Die Handlung des Romans «Die Dämonen» spielt in einer Provinzstadt, die von einer Atmosphäre der Intrigen und aufkeimendem Radikalismus geprägt ist. Im Zentrum der Erzählung steht eine Gruppe von Revolutionären-Narodniki, angeführt von dem charismatischen, aber gnadenlosen Peter Wewowenski, und ihrem geistigen «Ideologen» – dem mysteriösen Nikolai Starowgin, einer Figur, in der dämonische Kraft, geistige Leere und moralischer Verfall vereint sind.
F. Dostojewski untersucht mit verblüffender Tiefe die Ursachen und Folgen der Verbreitung zerstörerischer Ideologien.

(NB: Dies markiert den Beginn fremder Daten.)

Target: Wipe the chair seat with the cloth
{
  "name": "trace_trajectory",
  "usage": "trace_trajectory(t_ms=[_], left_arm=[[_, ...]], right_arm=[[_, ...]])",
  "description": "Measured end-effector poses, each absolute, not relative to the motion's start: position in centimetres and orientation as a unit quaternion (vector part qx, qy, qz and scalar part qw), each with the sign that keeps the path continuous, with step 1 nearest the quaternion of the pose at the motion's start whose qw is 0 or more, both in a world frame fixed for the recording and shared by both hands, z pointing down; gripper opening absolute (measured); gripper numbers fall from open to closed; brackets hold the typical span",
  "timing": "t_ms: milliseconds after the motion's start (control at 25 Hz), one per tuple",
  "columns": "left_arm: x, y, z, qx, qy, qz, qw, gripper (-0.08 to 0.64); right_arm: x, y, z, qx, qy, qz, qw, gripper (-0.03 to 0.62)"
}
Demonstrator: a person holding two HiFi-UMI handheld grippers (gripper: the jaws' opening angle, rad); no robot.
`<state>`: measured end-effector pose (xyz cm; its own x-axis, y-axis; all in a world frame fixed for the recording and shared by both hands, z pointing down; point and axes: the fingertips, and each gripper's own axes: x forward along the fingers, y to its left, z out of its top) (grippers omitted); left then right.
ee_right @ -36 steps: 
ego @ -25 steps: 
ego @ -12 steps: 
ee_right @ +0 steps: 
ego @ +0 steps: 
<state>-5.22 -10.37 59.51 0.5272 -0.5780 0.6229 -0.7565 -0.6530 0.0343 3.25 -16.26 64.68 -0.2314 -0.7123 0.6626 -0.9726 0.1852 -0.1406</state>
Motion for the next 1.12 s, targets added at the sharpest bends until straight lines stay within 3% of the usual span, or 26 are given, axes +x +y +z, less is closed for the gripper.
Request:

Er zeigt, wie abstrakte, aber anziehende Ideen radikaler Veränderungen, losgelöst von moralischen Grundlagen, sich in "Dämonen" verwandeln – eine destruktive Kraft, die zu Chaos, Gewalt und Untergang führen kann.

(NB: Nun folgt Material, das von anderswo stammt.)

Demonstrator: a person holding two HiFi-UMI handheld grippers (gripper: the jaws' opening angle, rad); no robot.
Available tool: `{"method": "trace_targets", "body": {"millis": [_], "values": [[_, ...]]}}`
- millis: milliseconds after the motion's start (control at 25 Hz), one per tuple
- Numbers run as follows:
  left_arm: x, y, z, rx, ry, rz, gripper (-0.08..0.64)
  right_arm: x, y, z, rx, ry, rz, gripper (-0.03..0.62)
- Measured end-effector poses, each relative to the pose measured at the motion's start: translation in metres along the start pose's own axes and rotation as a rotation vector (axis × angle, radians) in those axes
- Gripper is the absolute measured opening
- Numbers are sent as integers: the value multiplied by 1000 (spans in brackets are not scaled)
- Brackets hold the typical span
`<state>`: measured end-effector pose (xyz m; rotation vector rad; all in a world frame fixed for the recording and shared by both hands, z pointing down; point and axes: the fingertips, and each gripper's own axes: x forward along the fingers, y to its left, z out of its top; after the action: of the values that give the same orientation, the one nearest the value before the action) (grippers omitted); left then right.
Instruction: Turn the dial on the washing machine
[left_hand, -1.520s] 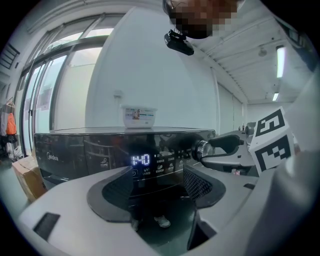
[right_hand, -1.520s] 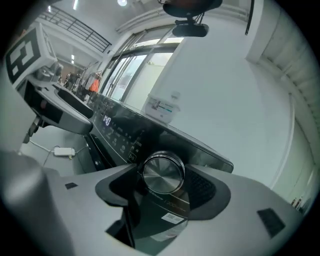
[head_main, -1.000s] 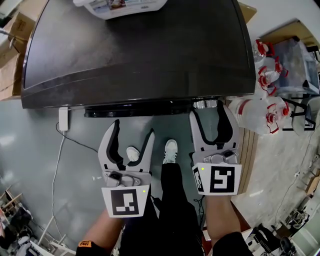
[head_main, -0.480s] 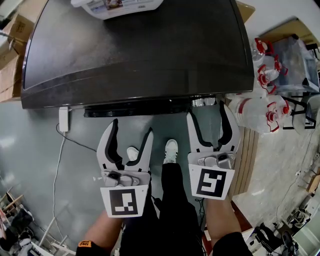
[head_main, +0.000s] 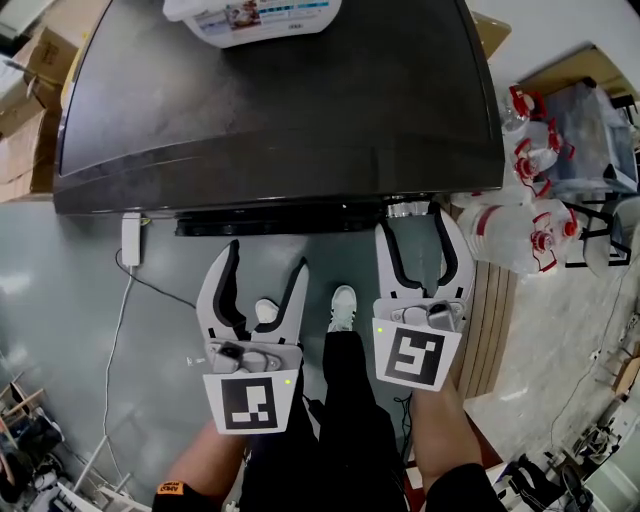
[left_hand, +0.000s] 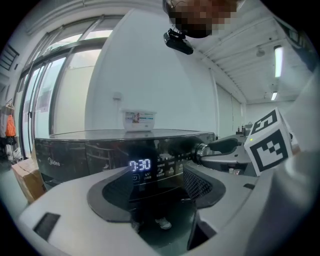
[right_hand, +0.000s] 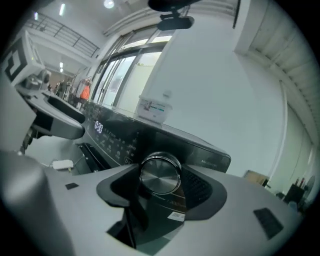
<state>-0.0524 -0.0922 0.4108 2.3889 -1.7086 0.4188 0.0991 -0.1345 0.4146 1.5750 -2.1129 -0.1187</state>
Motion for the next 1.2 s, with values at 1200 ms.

«Die Dämonen» ist ein tief philosophisches Werk, das zum Nachdenken über die ewigen Fragen des Seins, über die Natur von Gut und Böse und über die Folgen des Verzichts auf moralische Orientierung zwingt. Der Roman warnt vor der Gefahr des Radikalismus, der Besessenheit von Ideen und dem Verlust geistiger Grundlagen, die sowohl auf individueller als auch auf gesellschaftlicher Ebene zu Katastrophen führen können. Es ist eines der bedeutendsten Werke der Weltliteratur, das bis heute seine Aktualität bewahrt.